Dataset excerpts
*** Begin section ***

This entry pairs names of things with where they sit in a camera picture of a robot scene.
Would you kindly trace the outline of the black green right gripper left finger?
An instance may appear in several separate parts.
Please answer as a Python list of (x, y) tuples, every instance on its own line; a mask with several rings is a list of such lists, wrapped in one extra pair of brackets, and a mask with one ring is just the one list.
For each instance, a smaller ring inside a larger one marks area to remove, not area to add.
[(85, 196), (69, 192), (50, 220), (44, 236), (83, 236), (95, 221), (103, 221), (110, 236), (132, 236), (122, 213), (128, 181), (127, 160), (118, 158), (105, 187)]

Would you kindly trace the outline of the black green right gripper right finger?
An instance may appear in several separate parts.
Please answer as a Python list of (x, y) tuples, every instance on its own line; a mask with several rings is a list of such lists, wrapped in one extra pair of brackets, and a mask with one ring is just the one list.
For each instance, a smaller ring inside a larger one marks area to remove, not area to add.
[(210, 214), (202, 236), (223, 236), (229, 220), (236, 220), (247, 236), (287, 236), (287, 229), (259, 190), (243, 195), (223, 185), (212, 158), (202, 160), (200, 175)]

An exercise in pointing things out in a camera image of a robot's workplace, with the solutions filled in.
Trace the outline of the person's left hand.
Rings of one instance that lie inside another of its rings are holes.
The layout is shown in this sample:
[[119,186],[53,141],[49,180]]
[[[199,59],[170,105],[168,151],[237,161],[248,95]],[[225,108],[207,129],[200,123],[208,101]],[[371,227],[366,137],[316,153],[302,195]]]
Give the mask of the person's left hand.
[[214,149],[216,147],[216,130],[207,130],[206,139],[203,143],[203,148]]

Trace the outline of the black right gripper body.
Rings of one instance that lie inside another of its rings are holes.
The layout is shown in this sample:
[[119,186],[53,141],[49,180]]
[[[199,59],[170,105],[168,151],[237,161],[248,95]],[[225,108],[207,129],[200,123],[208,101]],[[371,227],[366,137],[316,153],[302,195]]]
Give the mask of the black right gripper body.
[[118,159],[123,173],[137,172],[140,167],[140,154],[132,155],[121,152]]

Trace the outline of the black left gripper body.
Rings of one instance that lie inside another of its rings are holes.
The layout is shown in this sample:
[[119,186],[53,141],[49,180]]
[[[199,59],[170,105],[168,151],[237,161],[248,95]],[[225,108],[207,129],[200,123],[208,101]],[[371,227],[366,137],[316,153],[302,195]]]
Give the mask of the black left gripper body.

*** End section ***

What you need to do.
The full set of entries must be restated exactly, with none omitted.

Task output.
This entry pairs names of things with where they sit in a camera picture of a robot scene.
Would you kindly trace the outline of the black green right gripper left finger?
An instance may appear in several separate parts.
Please answer as a Python list of (x, y) tuples, every instance on its own line; a mask with several rings is a list of such lists, wrapped in one extra pair of brackets, and a mask with one ring is just the one list.
For each instance, a smaller ring inside a larger one marks area to remove, not area to add.
[(85, 196), (69, 192), (50, 220), (44, 236), (83, 236), (95, 221), (103, 221), (110, 236), (132, 236), (122, 213), (128, 181), (127, 160), (118, 158), (105, 187)]

Would you kindly trace the outline of the black green right gripper right finger?
An instance may appear in several separate parts.
Please answer as a Python list of (x, y) tuples, every instance on its own line; a mask with several rings is a list of such lists, wrapped in one extra pair of brackets, and a mask with one ring is just the one list.
For each instance, a smaller ring inside a larger one marks area to remove, not area to add.
[(210, 214), (202, 236), (223, 236), (229, 220), (236, 220), (247, 236), (287, 236), (287, 229), (259, 190), (243, 195), (223, 185), (212, 158), (202, 160), (200, 175)]

An exercise in pointing things out in a camera image of a robot's workplace, with the solutions filled in.
Trace the outline of the person's left hand.
Rings of one instance that lie inside another of its rings are holes.
The layout is shown in this sample:
[[119,186],[53,141],[49,180]]
[[[199,59],[170,105],[168,151],[237,161],[248,95]],[[225,108],[207,129],[200,123],[208,101]],[[371,227],[366,137],[316,153],[302,195]]]
Give the mask of the person's left hand.
[[214,149],[216,147],[216,130],[207,130],[206,139],[203,143],[203,148]]

Trace the outline of the black right gripper body.
Rings of one instance that lie inside another of its rings are holes.
The layout is shown in this sample:
[[119,186],[53,141],[49,180]]
[[[199,59],[170,105],[168,151],[237,161],[248,95]],[[225,108],[207,129],[200,123],[208,101]],[[371,227],[366,137],[316,153],[302,195]]]
Give the mask of the black right gripper body.
[[118,159],[123,173],[137,172],[140,167],[140,154],[132,155],[121,152]]

Trace the outline of the black left gripper body.
Rings of one instance that lie inside another of its rings are holes.
The layout is shown in this sample:
[[119,186],[53,141],[49,180]]
[[[199,59],[170,105],[168,151],[237,161],[248,95]],[[225,108],[207,129],[200,123],[208,101]],[[371,227],[366,137],[316,153],[302,195]]]
Give the mask of the black left gripper body.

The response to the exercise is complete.